Ce n'est qu'une coïncidence, je pourrais l'expliquer. Mais je le regarde et je reste muette, alors pourquoi devrais-je m'expliquer ? Qu'y a-t-il à expliquer ?

Voyant que je ne disais rien, son regard parcourut nerveusement les alentours. Je me sentis mal à l'aise en le regardant et fronçai les sourcils sans m'en rendre compte. Son regard se fixa soudain, puis baissa un instant avant de se relever, reprenant son expression habituelle.

"……Je vois."

J'ai été surpris. Que comprenez-vous ?

Il ne m'a pas laissé parler et s'est tourné pour partir.

Hé, tu ne vas pas me transmettre ton énergie intérieure

? Yue Linghe ne s'est pas plainte de toi

? … Bon, tu peux partir, mais tu m'as inexplicablement mise hors de moi. Que se passe-t-il

?

Je me sentais mal à l'aise, et chaque fois que je fermais les yeux, je revoyais ce visage pâle, triste, mais d'une beauté exceptionnelle, qui m'a empêchée de dormir toute la nuit.

Le lendemain matin, quand grand-mère Zhao est entrée et m'a vue, elle a eu tellement peur qu'elle a poussé un cri d'effroi.

«Comment se fait-il que tu aies l'air si fatiguée après seulement une nuit ?»

"...n'a pas bien dormi."

« Vraiment… j’ai des rendez-vous aujourd’hui », dit-elle en sortant la tenue que Nangong Ling lui avait offerte la dernière fois. « Tiens, mets ça. »

«Qu'est-ce que tu fais ?» ai-je demandé à Zhao Mama, perplexe.

«Vous comptez sortir en civil ?»

« Quel est le problème ? Je suis habillée en civil depuis mon arrivée au palais de Wuyue. »

« Mais le maître du palais a dit qu'il rencontrait des personnes très importantes aujourd'hui, et il craignait que votre tenue ne vous mette mal à l'aise... »

J'ai ricané. Tu te sens lésé ? Tu ne t'en rends compte qu'aujourd'hui ?

« Ai-je dit que j'allais rencontrer des gens ? » J'ai haussé un sourcil, retenant difficilement un rire froid. « Je ne le porte pas. Remets-le. »

« Mais ceci… »

Dis-lui que je ne compte pas sortir aujourd'hui, et qu'il n'y a rien de mal à porter des vêtements simples ; j'y suis habituée.
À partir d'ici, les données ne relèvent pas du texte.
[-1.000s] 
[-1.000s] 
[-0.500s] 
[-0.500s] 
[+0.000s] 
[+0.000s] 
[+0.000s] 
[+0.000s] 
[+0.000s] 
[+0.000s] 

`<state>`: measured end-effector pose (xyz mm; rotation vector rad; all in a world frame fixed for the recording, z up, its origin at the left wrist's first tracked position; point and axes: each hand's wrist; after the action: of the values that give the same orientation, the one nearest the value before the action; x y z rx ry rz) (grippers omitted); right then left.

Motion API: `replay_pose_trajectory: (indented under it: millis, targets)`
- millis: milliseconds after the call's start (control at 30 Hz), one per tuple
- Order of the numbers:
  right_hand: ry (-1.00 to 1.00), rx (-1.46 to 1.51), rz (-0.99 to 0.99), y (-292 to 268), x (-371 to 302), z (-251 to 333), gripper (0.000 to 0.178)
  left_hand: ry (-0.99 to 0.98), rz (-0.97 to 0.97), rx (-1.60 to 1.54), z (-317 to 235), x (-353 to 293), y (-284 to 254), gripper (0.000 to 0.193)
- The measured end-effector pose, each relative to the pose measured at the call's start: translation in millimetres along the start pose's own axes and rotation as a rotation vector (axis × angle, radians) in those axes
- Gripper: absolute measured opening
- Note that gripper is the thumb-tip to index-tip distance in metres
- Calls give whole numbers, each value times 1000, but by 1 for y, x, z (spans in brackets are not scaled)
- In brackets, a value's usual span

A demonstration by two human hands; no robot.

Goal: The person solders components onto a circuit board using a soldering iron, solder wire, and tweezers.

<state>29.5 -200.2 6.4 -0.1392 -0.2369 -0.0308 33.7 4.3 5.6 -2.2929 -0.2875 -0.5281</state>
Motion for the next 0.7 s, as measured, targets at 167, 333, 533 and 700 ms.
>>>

Les habitudes sont vraiment terrifiantes ; les tissus grossiers et le lin sont devenus la norme, tandis que les soies et les satins fins ont disparu depuis longtemps.

Chapitre 23

L'influence du nom Rong Lian n'est ni insignifiante ni énorme, car il y a encore des gens qui ne me connaissent pas.

« Comment fais-tu pour marcher ? Tu es aveugle ?! »

Sa vue n'est peut-être pas excellente, mais il n'est pas aveugle, sinon comment pourrait-il voir un singe qui parle ?

« Hé, à qui est cette fille ? Elle est tellement belle ! »

À côté du singe se trouvait une créature qui ressemblait à un humain, mais dont les yeux se déplaçaient rapidement comme ceux d'une souris.

« Excusez-moi. » Mon caractère s'est vraiment amélioré. Si quelqu'un avait osé me parler ainsi auparavant, il serait mort plusieurs fois.

« Où vas-tu ? Tu ne t'es même pas encore excusé auprès de notre jeune maître ! » Le singe m'a attrapé.

Rong Lian est tombée si bas que n'importe qui peut la toucher, et maintenant elle veut que je m'excuse

? Tu existes depuis des centaines d'années, et puis, ce n'était pas de ma faute.

«Vous vous êtes rencontrés vous-mêmes.»